(2/8/01)
It is quite an experience to sit through this 8mm film blown up to 16mm. It is like watching something secret and hidden brought up to the light. It doesn't suffer; it looks pretty good in the larger format. A lot of it seems very dark and I wondered if that was due to being blown up, but there are other shots which look fine so I doubt that the enlargement was the reason.
This film has a very dense structure--or a very dense texture. It is not accessible. This is the third time that I have seen it (twice in 16mm; once in 8mm) and from seeing it and reading about it in R. Bruce Elder's book on Brakhage I am just beginning to really see some of it and to understand what it means. For example, I caught one image of a scene of war in a work of art--maybe a piece of erotic pottery--and understood that Brakhage is talking about the artist bearing some responsibility for war by celebrating it in art. (I didn't see the Lichtenstein painting of a gun which was supposed to be pointed at Brakhage's head.)
I recognized the poet Louis Zukofsky--but only because I had been told that he was there. In a sense this film has a home movie quality to it in that there are things you have to know to fully appreciate and experience it which are not identified to what you could call outsiders. Like a home movie it can only be really experienced by insiders.
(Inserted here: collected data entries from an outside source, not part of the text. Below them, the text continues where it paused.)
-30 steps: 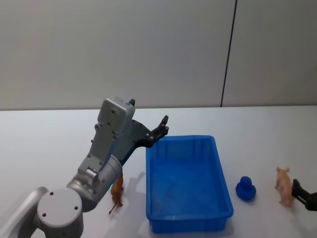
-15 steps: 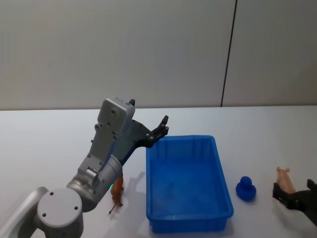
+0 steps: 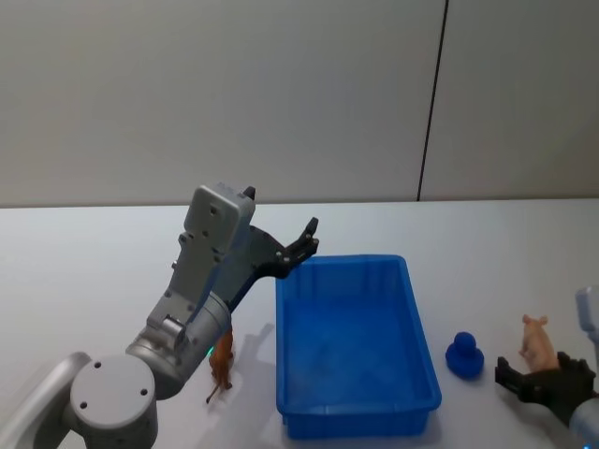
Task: Pick up the two dolls from the table and place them into the box.
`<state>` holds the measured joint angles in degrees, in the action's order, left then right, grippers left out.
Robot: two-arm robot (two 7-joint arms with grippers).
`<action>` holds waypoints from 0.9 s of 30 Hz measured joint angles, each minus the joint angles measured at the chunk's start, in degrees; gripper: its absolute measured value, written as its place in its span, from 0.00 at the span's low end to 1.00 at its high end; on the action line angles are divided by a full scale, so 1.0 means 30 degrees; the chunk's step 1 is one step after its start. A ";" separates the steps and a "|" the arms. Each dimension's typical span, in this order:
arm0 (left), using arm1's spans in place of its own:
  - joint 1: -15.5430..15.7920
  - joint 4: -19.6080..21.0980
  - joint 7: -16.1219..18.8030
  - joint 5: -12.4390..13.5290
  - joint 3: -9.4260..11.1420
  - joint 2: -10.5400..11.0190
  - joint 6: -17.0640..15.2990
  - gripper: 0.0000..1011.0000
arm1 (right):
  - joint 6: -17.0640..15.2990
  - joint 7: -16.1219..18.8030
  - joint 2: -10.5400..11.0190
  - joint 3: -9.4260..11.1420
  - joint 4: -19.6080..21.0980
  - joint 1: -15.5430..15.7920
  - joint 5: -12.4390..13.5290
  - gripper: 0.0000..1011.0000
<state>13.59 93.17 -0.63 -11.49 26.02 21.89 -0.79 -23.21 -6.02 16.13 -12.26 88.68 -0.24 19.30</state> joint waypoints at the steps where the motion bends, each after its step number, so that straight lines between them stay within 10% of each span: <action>1: 0.0000 0.0001 0.0000 0.0001 0.0000 0.0001 0.0000 0.99 | -0.0022 -0.0025 -0.0038 -0.0021 -0.0065 -0.0036 -0.0025 0.96; 27: 0.0000 0.0001 0.0001 0.0001 0.0000 0.0001 0.0000 0.99 | -0.0265 -0.0350 -0.0585 -0.0293 -0.0854 -0.0538 -0.0396 0.34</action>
<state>13.59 93.18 -0.63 -11.48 26.02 21.89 -0.79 -24.00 -7.07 14.37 -13.14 86.11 -1.85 18.11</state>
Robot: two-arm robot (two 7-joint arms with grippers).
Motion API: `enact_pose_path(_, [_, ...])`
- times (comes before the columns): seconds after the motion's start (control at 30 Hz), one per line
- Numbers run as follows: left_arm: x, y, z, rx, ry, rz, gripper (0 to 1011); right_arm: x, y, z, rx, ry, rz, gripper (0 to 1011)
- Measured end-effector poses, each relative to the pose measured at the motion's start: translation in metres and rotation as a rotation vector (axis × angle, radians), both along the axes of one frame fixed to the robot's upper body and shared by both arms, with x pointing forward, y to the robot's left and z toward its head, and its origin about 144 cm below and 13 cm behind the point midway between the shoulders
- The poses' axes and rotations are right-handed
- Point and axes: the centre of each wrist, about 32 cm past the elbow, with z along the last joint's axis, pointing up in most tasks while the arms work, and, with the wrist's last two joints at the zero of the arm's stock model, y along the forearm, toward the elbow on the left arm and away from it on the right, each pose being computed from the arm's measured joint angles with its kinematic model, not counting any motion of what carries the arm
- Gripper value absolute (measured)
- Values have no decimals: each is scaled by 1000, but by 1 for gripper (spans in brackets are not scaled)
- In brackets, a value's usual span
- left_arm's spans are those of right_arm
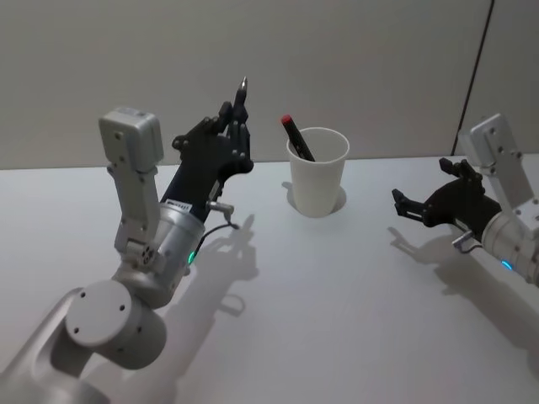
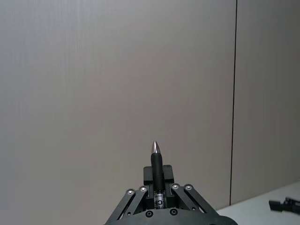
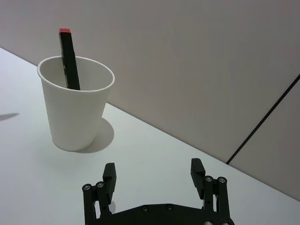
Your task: Place the pen into the pen holder.
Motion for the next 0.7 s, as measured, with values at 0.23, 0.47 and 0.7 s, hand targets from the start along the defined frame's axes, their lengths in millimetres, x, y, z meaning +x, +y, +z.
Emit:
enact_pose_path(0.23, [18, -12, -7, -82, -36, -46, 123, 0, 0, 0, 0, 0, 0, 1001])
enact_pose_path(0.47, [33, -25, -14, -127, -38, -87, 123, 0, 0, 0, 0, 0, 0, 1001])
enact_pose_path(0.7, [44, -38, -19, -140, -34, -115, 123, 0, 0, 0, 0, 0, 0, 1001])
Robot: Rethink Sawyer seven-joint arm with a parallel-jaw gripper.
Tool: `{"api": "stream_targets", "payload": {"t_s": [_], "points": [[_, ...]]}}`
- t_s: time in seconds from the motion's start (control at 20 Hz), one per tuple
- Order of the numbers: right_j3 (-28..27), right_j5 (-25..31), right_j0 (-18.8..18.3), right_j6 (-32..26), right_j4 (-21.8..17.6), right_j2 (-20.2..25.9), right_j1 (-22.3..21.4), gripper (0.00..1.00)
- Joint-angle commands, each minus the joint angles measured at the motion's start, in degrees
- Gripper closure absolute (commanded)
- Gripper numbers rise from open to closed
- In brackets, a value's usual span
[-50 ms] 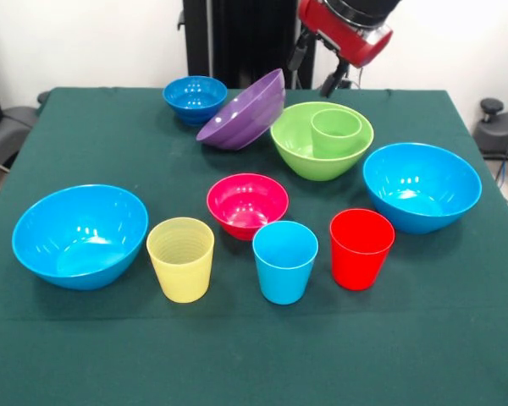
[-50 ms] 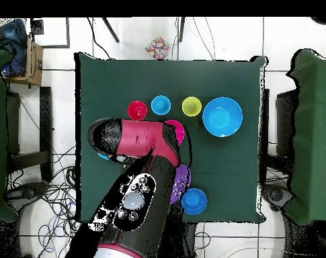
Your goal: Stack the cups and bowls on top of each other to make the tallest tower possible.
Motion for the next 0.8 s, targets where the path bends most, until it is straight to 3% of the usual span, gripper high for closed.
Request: {"api": "stream_targets", "payload": {"t_s": [0.05,0.3,0.8], "points": [[2.3,-1.8,2.0,11.0,1.1,2.6,-0.2,0.00],[5.3,-4.9,2.7,11.9,2.3,2.7,-0.6,0.00],[3.9,-4.1,3.0,11.4,2.7,2.1,-0.2,0.00]]}}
The film is about war--specifically, how images of the Vietnam war made their way into Brakhage's world. So the film begins with very swift pans around his Colorado environment and then the film gives us images of war culled from old films. The image of Adolph Hitler was especially noticeable. This old footage--and the first thing you think of is newsreel footage--just seems to go on forever. I do understand that it is Brakhage's personal anguish when he writes, "Take back Beethoven's ninth, then, he said." Personally, I think it is too much to expect from art to lift mankind to a state where war no longer happens.
The second part of the film is about Europe, mainly Vienna. I have never been able to understand what this has to do with the first part. I just can't make the connection. Filmmaker Peter Kubelka is to be seen in this part, but, like Louis Zukofsky, I only know that because I read it. It is another home-movie element.
The images of Kubelka and Zukofsky don't mean very much to me, probably because I never knew them personally. If they had actually been part of my life in a personal sense--instead of knowing them through their work--their images in this film might have meant more to me.
The film ends with a Coda in which children play with sparklers. This couold refer to the roots of aggression in childhood, but I don't see the sparklers as aggressive or warlike. I think the children are attracted to them simply because of their visual appeal.
Brakhage's 23rd Psalm Branch is a very personal film that had a lot of meaning for Brakhage and seems to have a lot for those who are able to really see it and connect with it. I have not been able to accomplish this feat, but I feel that I have seen a little more than I did last time. Is it worth the effort that this requires? I can't say, but the film's reputation motivates me to continue the attempt.